Короллы Семёна на площадке не было, – походу поехал затариваться, смачно сплюнув горькую слюну, произнёс Макс. Протянув Саньку таксофонную карту, вынутую из заднего кармана классических синих джинсов, и кивнув на изрисованную мелом, начинающими художниками, телефонную будку – сказал – шумани домой к Сёме, узнай, куда этот крендель успел свалить. А я пока зайду к Маринке, узнаю, что по – чём – и Макс точным щелчком отправил недокуренный бычок прямо в стайку голубей, клюющих грязный кусок хлеба. Постоял, секунду подумал и быстрым, уверенным шагом двинулся к подруге, живущей в соседнем подъезде.
Пройдя мимо разломанных лавочек, от которых остались одни металлические остовы, он зашел в подъезд Марины. В нос ударил запах кошачьей мочи, вперемежку с запахом варившейся где-то гречневой каши. Максим легким прыжками поднялся по лестнице на второй этаж, пробежав мимо почтовых ящиков, тихонько подошел, и прислонился ухом к двери подружки. Тихо, Макс посмотрел, зачем то на носки своих кроссовок и резко нажал на дверной звонок. Трели, меняющие интонацию, разрывая тишину, пронеслись по всем уголкам квартиры. Внутри что – то зашуршало, потом упало, кто – то тихо и злобно выругался, чуть заметно мелькнула тень в глазке двери, заскрежетал замок, отпирая дверь.
Дверь открыла неопределенного возраста женщина. Если бы не резкий запах перегара, можно было бы подумать, что женщина очень сильно больна. Замотанная в драный шерстяной платок, колготках непонятного цвета, шерстяные носки, обутую в рваные тапки, на одном из которых угадывалось отсутствие подошвы, она вызывала у Максима огромное сочувствие. Спившаяся женщина, Елена Геннадьевна Карпеко, бывший ведущий специалист в области самолётостроения, она одна из первых попала под сокращение из разваливающегося градообразующего предприятия в 1990 году. В 1992 её мужа, Валентина Дмитриевича, начальника конструкторского бюро, тоже труженика, этого же предприятия, выкинули за проходную. Искусственно обанкроченный завод перестал нуждаться в специалистах такого профиля, и Елена с Валентином нашли радость у Бахуса. Спустя год дружного необоснованного веселья, Валентина Дмитриевича повешенным, в собственном гараже, обнаружил сосед, прогуливающийся со своей собакой. Он на свою голову решил сократить путь, пройдя через гаражный кооператив «Спутник».
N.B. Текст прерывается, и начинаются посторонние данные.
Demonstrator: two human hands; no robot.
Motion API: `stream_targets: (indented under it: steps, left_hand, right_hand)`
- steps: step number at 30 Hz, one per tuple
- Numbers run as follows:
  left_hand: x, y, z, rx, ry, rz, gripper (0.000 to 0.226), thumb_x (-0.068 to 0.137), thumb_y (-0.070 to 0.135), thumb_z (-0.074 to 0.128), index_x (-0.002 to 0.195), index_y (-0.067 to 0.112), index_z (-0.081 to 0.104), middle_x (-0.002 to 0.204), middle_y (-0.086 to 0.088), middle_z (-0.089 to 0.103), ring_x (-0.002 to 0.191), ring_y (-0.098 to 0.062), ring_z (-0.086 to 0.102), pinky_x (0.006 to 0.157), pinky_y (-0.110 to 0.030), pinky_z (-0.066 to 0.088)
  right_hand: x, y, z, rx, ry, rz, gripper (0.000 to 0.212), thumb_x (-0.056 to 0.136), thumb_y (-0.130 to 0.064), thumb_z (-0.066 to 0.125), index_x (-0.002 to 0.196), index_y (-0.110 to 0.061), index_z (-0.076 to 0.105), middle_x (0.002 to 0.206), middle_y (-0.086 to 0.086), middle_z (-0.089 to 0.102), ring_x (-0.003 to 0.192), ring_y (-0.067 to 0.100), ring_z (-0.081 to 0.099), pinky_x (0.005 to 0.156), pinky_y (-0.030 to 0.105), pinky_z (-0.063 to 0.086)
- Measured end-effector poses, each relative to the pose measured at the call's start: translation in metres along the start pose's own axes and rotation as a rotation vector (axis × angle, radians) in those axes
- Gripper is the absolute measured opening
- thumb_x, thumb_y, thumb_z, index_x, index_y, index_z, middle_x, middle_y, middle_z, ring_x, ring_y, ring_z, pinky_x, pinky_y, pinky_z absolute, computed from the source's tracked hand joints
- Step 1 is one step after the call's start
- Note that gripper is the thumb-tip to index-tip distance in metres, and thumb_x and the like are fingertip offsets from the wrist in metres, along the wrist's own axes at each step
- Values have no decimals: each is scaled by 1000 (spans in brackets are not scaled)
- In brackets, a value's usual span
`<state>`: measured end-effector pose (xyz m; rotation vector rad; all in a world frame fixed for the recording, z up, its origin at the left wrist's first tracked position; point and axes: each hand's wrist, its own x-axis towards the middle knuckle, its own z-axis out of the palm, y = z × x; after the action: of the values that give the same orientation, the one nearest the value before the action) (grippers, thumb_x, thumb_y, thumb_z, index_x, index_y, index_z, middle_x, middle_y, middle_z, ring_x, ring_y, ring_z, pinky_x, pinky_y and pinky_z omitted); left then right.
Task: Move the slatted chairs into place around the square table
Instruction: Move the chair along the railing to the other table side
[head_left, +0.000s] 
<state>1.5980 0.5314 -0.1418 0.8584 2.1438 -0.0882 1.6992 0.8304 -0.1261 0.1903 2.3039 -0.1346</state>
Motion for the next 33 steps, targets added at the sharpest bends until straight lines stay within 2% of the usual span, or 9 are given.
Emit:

Мама Марины, после смерти мужа, начала пить, как говорится по-черному, тихо и без скандалов приближая логичный в этих случаях исход. Женщина посмотрела на визитёра, бесцветными пустыми глазами, и вопросительно кивнула головой, от чего платок с головы сполз на плечи, обнажая совершенно седые, давно не чесаные волосы похожие на ком грязной пакли. – Мам, – это ко мне, тихим и спокойным голосом сказала подошедшая к дверям Марина. Бережно взяв Маму за руку, она повела её в темноту комнаты, с наглухо задвинутыми шторами. Макс услышал, как звякнула бутылка об стакан, и через секунду – другую скрипнул диван под грузным телом, после Марина с грустным лицом тихонечко на цыпочках вышла к нему в коридор.